EtherHiding — a technique where attackers hide malicious code (for example, JavaScript or loaders) inside smart contracts on public blockchains (Ethereum, BNB Smart Chain, etc.).
How it works:
Thus, EtherHiding becomes a new way to “host” malware that is resistant to standard methods of blocking domains or servers.
Researchers found that a North Korean hacking group known as UNC5342 is using EtherHiding in its operations.
How it works in practice:
Social engineering and phishing
Attackers create fake job offers or conduct “interviews” to attract specialists — often from the crypto and tech sectors.
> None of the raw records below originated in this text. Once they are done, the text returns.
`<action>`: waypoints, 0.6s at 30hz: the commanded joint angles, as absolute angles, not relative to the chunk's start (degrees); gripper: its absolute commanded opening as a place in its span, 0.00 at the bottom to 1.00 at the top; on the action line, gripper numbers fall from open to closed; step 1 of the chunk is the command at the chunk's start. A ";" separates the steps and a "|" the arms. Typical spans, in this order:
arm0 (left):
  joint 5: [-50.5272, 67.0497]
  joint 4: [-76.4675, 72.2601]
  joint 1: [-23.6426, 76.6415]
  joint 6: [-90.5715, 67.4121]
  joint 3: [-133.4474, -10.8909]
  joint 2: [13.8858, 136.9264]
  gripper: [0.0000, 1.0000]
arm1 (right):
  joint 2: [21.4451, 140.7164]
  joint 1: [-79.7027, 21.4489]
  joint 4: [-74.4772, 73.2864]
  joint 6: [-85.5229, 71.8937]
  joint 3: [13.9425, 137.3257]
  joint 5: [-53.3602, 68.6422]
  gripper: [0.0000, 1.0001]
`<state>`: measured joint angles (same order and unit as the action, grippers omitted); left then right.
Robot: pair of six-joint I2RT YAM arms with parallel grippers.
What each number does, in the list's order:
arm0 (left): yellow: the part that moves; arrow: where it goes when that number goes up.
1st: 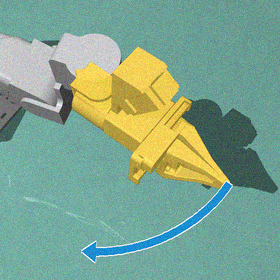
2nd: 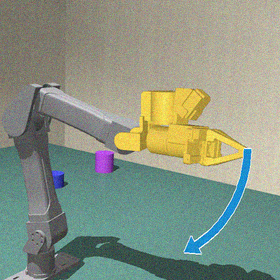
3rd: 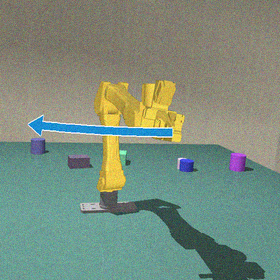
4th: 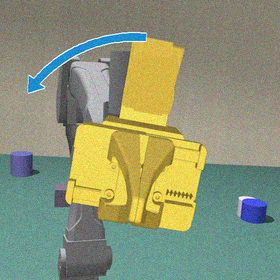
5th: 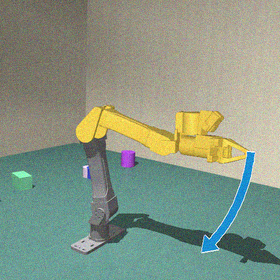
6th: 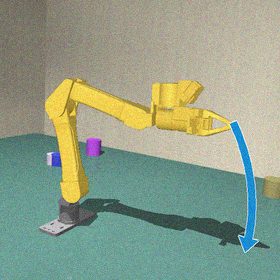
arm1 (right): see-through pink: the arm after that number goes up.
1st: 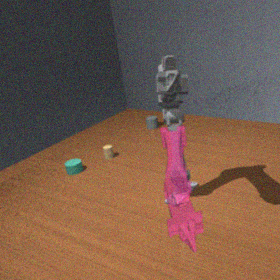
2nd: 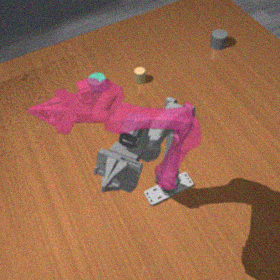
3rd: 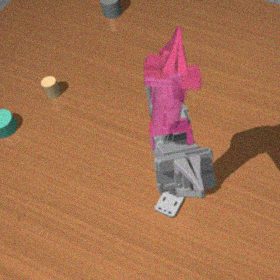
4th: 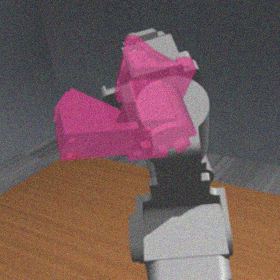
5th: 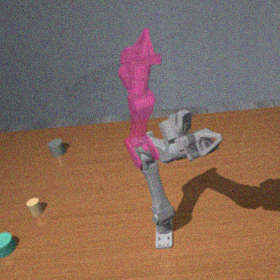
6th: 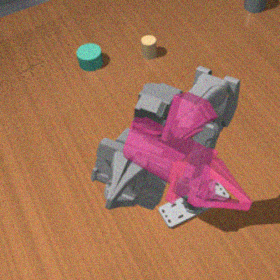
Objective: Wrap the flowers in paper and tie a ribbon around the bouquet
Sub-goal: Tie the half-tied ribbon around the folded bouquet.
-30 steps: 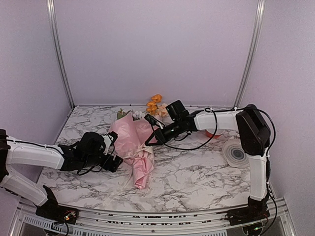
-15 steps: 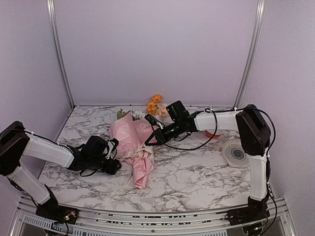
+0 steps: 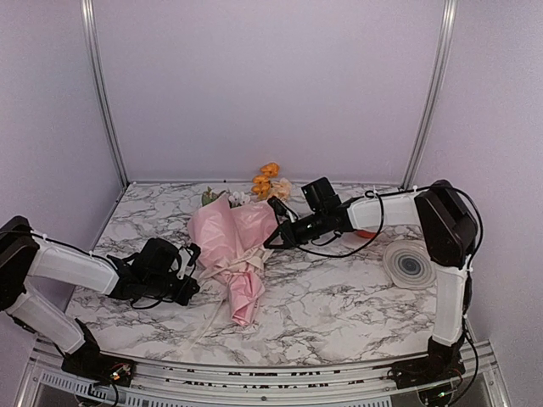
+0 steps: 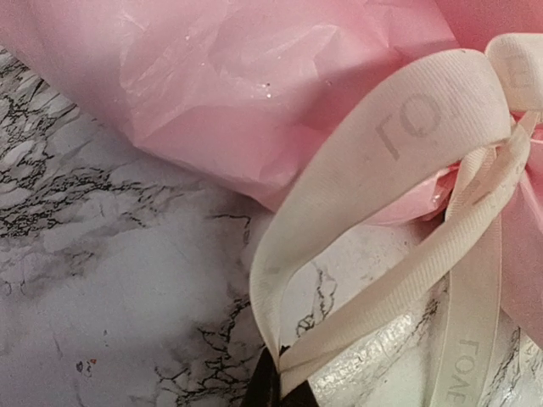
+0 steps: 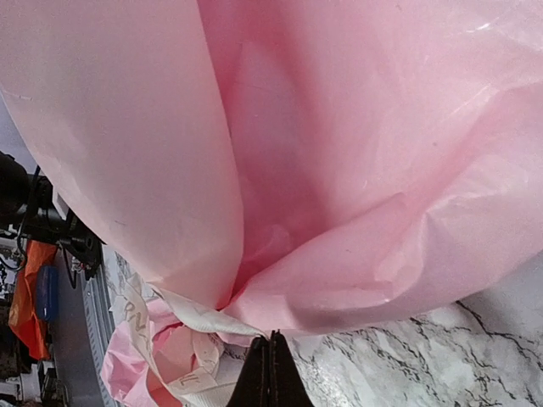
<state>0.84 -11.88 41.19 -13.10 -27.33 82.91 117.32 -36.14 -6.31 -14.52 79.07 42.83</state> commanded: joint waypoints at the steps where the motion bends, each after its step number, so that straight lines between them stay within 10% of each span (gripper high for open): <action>1: -0.87 -8.65 41.13 -16.28 -26.80 82.43 0.00 | 115.16 -34.80 -4.64 -16.00 78.09 40.20 0.00; 18: -8.34 -4.04 35.02 -25.60 -29.17 87.25 0.00 | 115.52 -32.52 -9.19 -13.50 73.93 39.27 0.00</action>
<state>-6.11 -9.61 36.34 -22.87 -29.41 85.21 116.14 -32.93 -6.24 -15.64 73.45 40.45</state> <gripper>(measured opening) 0.004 0.006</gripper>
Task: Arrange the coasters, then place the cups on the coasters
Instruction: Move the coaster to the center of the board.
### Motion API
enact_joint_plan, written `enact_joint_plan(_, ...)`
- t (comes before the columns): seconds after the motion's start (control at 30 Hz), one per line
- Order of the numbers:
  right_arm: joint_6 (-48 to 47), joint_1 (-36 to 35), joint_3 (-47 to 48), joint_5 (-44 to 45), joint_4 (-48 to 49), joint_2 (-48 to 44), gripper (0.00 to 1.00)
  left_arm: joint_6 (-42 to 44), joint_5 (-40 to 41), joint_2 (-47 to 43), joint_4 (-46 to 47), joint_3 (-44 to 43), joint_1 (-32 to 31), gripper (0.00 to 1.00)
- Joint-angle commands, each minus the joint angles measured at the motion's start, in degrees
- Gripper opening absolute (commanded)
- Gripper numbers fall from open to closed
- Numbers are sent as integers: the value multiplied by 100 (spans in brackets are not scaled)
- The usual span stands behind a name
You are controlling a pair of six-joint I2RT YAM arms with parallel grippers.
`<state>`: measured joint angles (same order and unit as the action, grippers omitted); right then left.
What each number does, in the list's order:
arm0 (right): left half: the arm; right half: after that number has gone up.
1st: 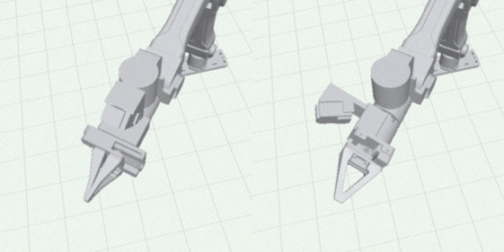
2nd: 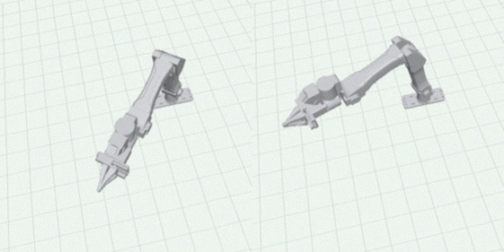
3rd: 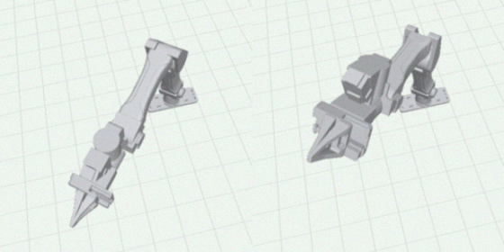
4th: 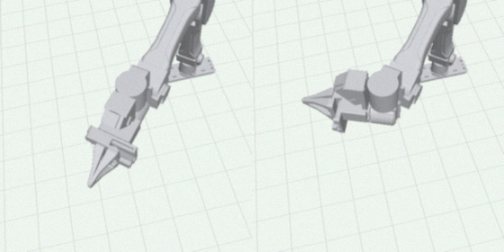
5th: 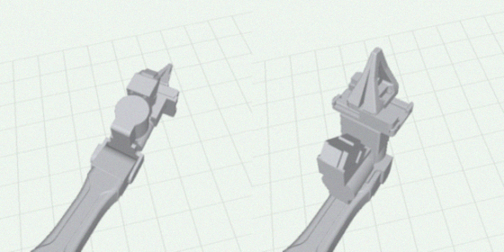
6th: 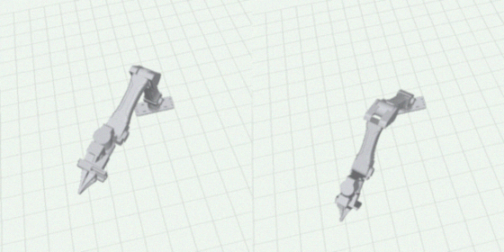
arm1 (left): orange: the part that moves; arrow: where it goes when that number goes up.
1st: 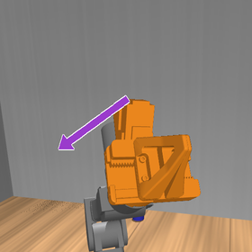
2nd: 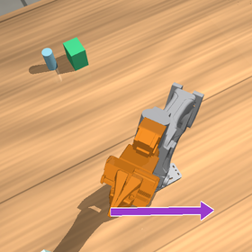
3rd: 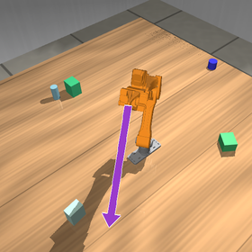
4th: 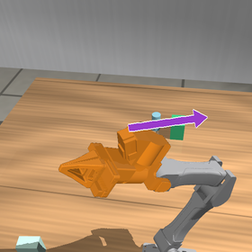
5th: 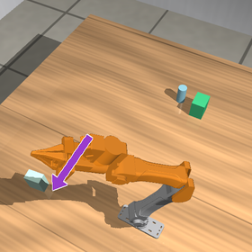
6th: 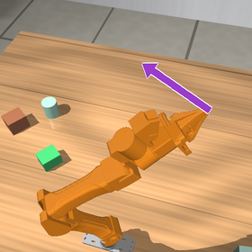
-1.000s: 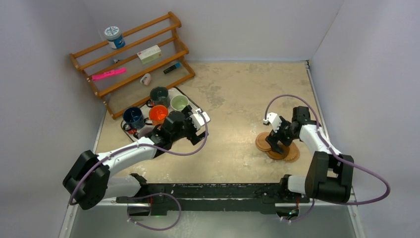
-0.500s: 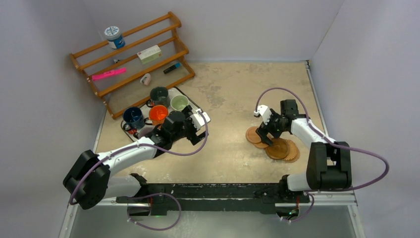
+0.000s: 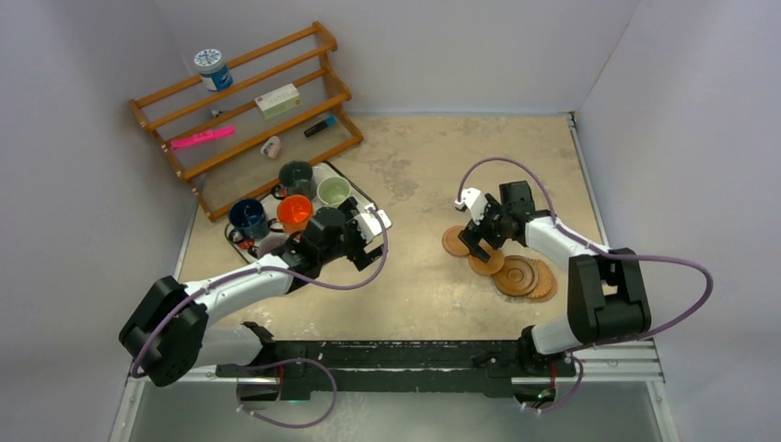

They ask targets to do a “test task” or download something supposedly needed for the interview; in reality it’s malicious code.
Deploying a loader script
A small JavaScript loader is placed on a (fake or compromised) website. When the user visits, this script runs in the victim’s browser.
Reading malicious code from the blockchain
The loader queries a smart contract on the blockchain and reads an encoded malicious payload. Because this uses a read-call (no transaction), it’s nearly invisible on-chain.
Executing the malicious code on the victim’s machine
The code runs on the victim’s computer and can install backdoors, steal data, cryptocurrency, etc.
Notably, attackers can switch between different blockchains (for example, from Ethereum to BNB Smart Chain) to complicate analysis and avoid blocking.
One of the tools observed is JADESNOW — a JavaScript loader that, via EtherHiding, retrieves a more serious backdoor (for example, INVISIBLEFERRET).